Так с ними и надо, сынок! одобрил пожилой мужчина. Отбились от рук. Работать не хотят.
Валил бы ты отсюда, дед, беззлобно ответил спаситель моих финансов. Цирк кончился.
Ты как разговариваешь, хулиган?! возмутился пенсионер. Да я тебе
Сказаноотвали.
Пыхтящий старик поплёлся прочь, бормоча что-то о молодёжи.
Спасибо вам, конечно, произнёс я. Но зря вы с ним так.
Когда тебя обувалион в сторонке стоял, а теперь подскочил. Стервятники!
Даже не знаю как вас
Потом поговорим, перебил незнакомец. Этот Нострадамус из Марьинского табора инквизиторов ведёт.
Я проследил за взглядом парня. Цыганка возвращалась. Уже без младенца, но с двумя патрульными.
Менты у них крышуют, скривил губы парень. Давай-ка ноги уносить. Не то нам такое предскажут
Я никогда не считал себя низкорослым, но незнакомец оказался выше чуть ли не на голову. Тем не менее, я мог только подивиться его умению растворяться в толпе. Я едва поспевал за скользящей тенью. Его никто не замечал. Зато я чувствовал себя голым посреди Первомайской демонстрации. Казалось, взгляды всей площади прикованы именно ко мне. Оглядываться я не решался, уже чувствуя между лопаток удар каучуковой дубинки и крепкий милицейский ботинок на копчике.
Мы проскочили несколько подземных переходов, пересекли бесчисленное количество грязных двориков и оказались С противоположенной стороны вокзала. У платформ Курского и Горьковского направления.

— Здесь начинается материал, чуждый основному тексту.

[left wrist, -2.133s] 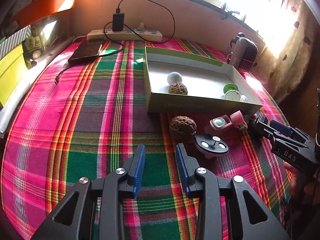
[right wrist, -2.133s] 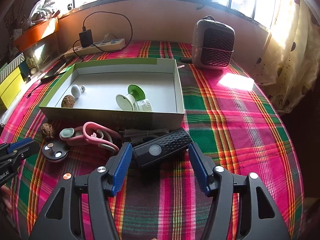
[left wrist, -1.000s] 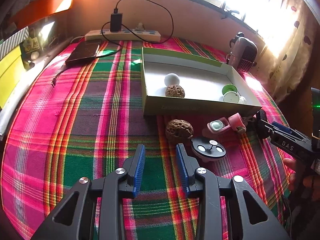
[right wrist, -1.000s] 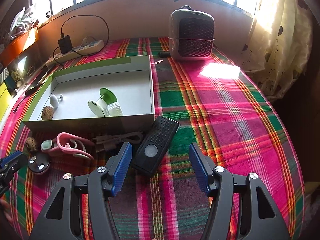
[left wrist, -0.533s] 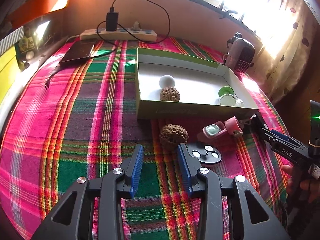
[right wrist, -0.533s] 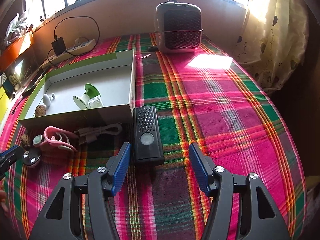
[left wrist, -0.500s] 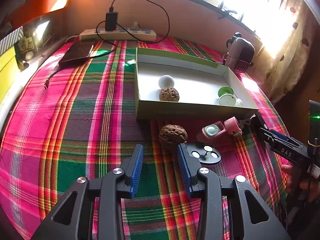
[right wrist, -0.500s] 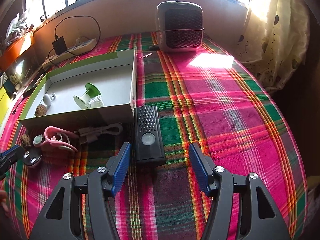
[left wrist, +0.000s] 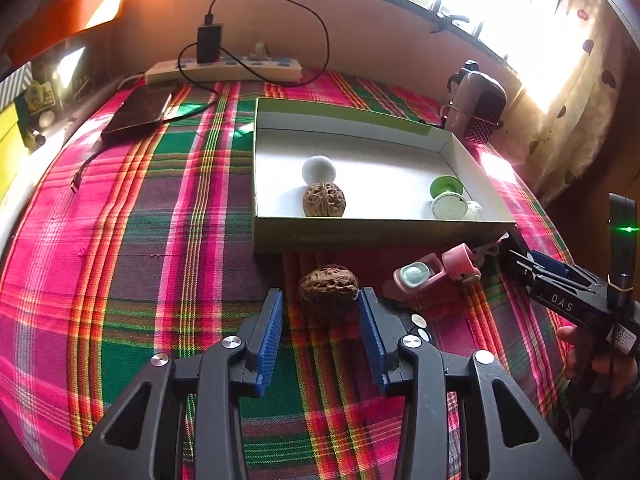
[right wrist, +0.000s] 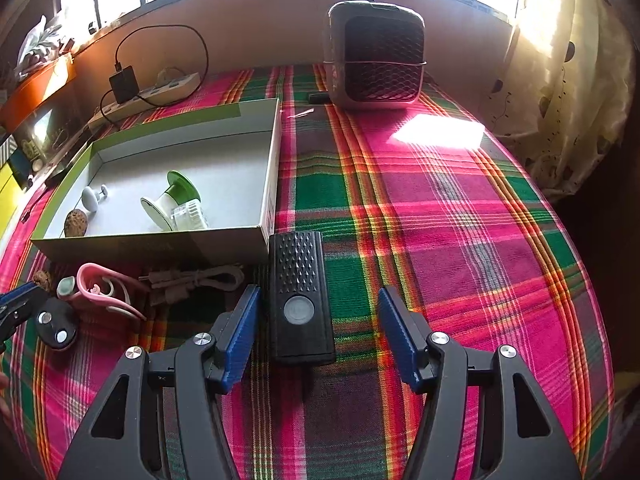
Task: Organize objects
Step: 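Grasp the second walnut with the left tool while the right tool grasps the black remote, then lift the walnut and black remote and carry both over the tray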
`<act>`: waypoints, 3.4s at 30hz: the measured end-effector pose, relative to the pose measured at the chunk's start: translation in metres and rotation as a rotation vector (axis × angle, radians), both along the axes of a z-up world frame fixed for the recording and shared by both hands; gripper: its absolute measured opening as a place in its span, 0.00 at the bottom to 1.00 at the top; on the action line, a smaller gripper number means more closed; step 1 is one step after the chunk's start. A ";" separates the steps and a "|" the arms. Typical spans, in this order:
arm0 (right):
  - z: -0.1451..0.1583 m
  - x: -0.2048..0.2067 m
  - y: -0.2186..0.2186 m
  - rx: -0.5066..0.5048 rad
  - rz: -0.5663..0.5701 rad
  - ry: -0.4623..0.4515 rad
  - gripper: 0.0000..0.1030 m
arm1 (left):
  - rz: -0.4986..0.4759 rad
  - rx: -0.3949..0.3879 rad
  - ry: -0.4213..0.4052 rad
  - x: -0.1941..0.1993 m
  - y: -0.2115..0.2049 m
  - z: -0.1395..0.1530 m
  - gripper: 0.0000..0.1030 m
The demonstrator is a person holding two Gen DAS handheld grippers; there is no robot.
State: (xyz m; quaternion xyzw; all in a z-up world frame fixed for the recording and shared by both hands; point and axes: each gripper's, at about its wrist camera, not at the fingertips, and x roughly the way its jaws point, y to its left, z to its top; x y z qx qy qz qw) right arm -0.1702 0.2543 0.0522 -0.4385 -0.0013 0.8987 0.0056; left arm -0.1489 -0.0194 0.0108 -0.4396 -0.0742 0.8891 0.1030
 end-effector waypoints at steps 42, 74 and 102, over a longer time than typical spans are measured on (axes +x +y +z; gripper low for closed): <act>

Теперь пусть поищут, хмыкнул незнакомец. Много она у тебя вытянуть хотела?
Пятьсот.
Пятьсот «зелёных»? План «Перехват» объявлять не будут, но поостеречься стоит, он на мгновение задумался. Действуем так: спускаемся внизподземные менты с уличными в делах бизнеса не контактируют, проскочим в метро, а тампрости-прощай! Разбежимся каждый к себе.